When I got to uni, of course, like so many of us do, I hit a wall. Independent study felt impossible. Attending classes (without my granddad there to literally yell at me to get out of bed and bundling me into the car and driving me there every morning) felt impossible. Making every deadline for assignments felt impossible. Keeping any sort of day-night sleep pattern felt impossible. (I once woke up, saw it was 3 o' clock, and phoned my aunt in a panic because I was supposed to visit her that day for lunch. It was 3 o' clock in the morning.)

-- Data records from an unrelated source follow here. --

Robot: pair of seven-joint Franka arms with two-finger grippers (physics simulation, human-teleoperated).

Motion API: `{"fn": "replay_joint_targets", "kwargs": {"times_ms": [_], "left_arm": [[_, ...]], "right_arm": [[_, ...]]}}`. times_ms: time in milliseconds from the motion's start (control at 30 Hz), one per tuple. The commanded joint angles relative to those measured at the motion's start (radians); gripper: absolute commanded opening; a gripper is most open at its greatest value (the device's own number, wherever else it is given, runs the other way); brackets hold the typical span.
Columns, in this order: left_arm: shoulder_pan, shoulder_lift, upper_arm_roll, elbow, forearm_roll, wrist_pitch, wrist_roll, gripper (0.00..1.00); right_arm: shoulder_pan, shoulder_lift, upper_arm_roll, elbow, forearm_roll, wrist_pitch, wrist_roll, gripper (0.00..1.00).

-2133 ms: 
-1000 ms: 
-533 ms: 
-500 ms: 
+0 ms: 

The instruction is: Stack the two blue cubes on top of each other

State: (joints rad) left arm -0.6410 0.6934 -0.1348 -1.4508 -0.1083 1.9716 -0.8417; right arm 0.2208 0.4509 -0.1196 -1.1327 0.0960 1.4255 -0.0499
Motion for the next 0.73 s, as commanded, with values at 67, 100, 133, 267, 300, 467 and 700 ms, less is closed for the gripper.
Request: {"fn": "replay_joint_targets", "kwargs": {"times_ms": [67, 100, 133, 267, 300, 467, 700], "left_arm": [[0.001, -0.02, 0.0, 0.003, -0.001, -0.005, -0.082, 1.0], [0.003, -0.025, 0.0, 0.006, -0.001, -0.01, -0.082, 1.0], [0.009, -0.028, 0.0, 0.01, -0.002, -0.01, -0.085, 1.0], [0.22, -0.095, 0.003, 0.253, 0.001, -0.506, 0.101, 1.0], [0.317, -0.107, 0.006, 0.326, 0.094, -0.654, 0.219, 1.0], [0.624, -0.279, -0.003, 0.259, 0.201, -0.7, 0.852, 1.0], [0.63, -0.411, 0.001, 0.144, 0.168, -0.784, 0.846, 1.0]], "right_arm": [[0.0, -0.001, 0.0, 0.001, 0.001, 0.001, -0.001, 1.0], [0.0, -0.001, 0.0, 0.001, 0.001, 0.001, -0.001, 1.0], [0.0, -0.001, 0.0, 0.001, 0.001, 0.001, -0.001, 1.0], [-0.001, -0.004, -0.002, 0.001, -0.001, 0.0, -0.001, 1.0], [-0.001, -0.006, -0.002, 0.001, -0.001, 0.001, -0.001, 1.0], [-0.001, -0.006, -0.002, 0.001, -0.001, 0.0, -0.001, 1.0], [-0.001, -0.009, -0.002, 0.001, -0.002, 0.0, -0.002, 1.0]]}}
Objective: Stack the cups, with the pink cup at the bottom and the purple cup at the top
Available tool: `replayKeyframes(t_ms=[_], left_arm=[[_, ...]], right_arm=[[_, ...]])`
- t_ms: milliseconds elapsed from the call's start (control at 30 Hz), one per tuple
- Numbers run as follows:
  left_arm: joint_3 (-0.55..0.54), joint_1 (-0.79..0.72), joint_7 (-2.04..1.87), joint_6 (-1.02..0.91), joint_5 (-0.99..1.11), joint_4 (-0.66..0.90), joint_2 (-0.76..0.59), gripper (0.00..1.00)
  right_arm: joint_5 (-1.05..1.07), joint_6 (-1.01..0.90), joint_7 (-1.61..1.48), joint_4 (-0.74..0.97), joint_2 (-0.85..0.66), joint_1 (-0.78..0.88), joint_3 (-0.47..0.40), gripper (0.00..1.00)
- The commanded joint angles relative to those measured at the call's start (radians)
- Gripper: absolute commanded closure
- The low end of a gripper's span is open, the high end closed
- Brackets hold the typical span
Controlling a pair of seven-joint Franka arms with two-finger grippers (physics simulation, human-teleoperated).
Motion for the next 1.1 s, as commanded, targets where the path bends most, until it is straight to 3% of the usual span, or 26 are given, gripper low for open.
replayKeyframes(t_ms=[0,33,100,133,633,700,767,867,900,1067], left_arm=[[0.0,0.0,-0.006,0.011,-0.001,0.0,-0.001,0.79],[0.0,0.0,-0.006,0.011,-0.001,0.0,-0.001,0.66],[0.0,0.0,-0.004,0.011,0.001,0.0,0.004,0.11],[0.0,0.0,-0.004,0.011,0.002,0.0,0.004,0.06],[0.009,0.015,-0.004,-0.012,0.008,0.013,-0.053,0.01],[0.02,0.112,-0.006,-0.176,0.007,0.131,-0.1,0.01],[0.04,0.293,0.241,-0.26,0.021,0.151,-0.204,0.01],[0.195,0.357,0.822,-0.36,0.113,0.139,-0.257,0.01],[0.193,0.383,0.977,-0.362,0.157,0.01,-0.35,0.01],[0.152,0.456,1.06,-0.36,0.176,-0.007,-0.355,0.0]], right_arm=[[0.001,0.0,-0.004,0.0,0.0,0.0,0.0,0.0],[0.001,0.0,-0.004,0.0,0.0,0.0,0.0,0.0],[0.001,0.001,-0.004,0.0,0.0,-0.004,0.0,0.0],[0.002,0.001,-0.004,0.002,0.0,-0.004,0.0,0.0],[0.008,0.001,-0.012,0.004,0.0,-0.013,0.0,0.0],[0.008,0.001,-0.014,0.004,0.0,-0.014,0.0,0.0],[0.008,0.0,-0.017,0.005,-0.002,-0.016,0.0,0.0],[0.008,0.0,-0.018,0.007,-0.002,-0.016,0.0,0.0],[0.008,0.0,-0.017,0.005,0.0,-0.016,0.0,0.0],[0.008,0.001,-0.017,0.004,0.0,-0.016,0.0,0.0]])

So that was uni. I scraped my degree somehow, rather belatedly, and got a job - eventually I even one where I wasn’t let go and didn’t rage quit. I was lucky enough to have partners who were very sensible and organised and basically functioned as the other half of my brain. I scraped on through adulthood by the skin of my teeth, and I DID form coping strategies, but still I had no idea that I wasn't just Bad. I was still lazy, and unfocussed and unmotivated, and I was still carrying the internal conviction that this was a moral failing on my part. The attainment gap between myself and peers of comparable ability continued to grow, and there seemed to be no explanation for it but my own temperament, my lack of ambition, drive, work ethic.

I was first diagnosed, through a private clinic, with moderate/severe ADHD in 2022. This year I finally got to the top of the NHS waiting list, and was diagnosed a second time.

I am 43 years old.

When we talk about awareness, this is why it matters.